On Sun, Mar 13, 2011 at 08:27:28PM +0100, eckinator wrote:
> 2011/3/13 John Francis <[email protected]>:
> >>
> >> that is so disgustingly cynical. if you care to know what severe
> >> nuclear contamination does, point your google fu to "fallujah depleted
> >> uranium" - the faint hearted may not want to do an image search...
> >> makes you wonder what payroll the author is on...
> >
> > Really? ? Should we also wonder if you are on the payroll of a coal or oil
> > company, because you produce a one-sided condemnation of nuclear power?
>
> John, IMO it is a valid question to ask - almost all media pursue a
> political agenda of some kind and almost all political powers try to
> control the media in some way, either by ownership or other
> direct/indirect influence or by censorship.
>
> my statement on the other hand was an expression of my disbelief of
> the statement quoted and my puzzlement at what the author was trying
> to say. I'm still not sure but the impression on me is he is trying to
> make it look not all that bad... what would be the point of that? I
> can't think of anything else but to convince people that nuclear
> contamination to the point of potentially causing 200K+ people to lose
> their homes isn't such a big deal. but I am open to another
> explanation if you feel I misread that paragraph.

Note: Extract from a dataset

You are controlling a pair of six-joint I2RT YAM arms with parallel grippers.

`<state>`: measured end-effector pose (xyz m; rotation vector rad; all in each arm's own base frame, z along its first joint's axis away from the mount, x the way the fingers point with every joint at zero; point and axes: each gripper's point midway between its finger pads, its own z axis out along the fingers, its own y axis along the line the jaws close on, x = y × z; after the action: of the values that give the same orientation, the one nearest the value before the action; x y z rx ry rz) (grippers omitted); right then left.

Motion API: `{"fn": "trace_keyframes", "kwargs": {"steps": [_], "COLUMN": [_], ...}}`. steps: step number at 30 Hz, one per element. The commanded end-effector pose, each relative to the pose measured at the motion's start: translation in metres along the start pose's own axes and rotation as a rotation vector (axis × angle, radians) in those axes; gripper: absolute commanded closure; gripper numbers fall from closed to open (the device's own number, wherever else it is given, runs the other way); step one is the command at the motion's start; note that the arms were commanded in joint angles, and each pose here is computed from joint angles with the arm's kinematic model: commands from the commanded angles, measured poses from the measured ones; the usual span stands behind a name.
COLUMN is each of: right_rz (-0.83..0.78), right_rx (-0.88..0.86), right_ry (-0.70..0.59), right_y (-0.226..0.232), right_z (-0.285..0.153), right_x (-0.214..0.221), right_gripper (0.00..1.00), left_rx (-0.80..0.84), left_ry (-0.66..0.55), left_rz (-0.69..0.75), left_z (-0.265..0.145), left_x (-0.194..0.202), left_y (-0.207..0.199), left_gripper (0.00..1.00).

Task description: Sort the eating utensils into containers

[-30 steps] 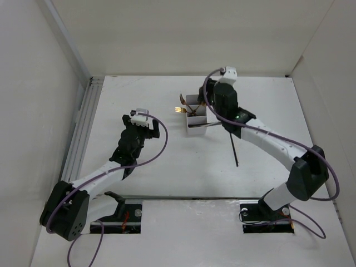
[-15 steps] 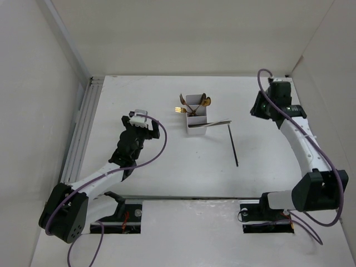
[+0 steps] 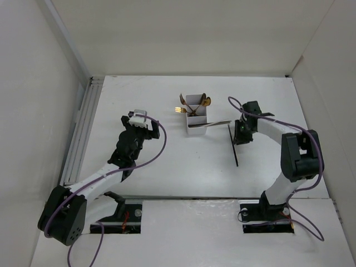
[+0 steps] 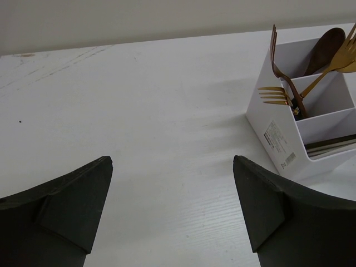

Try reading that part of the argument as saying:
Don't lose perspective. There's a whole lot more disruption and
death caused by other aspects of these "natural disasters";
focussing too much attention on the nuclear power plant will
only cause attention to shift from more pressing problems.
I'm not sure that's the whole message (or even part of the message)
that the author was trying to push. But I think it's at least as
plausible a reading as shifting blame away from nuclear power.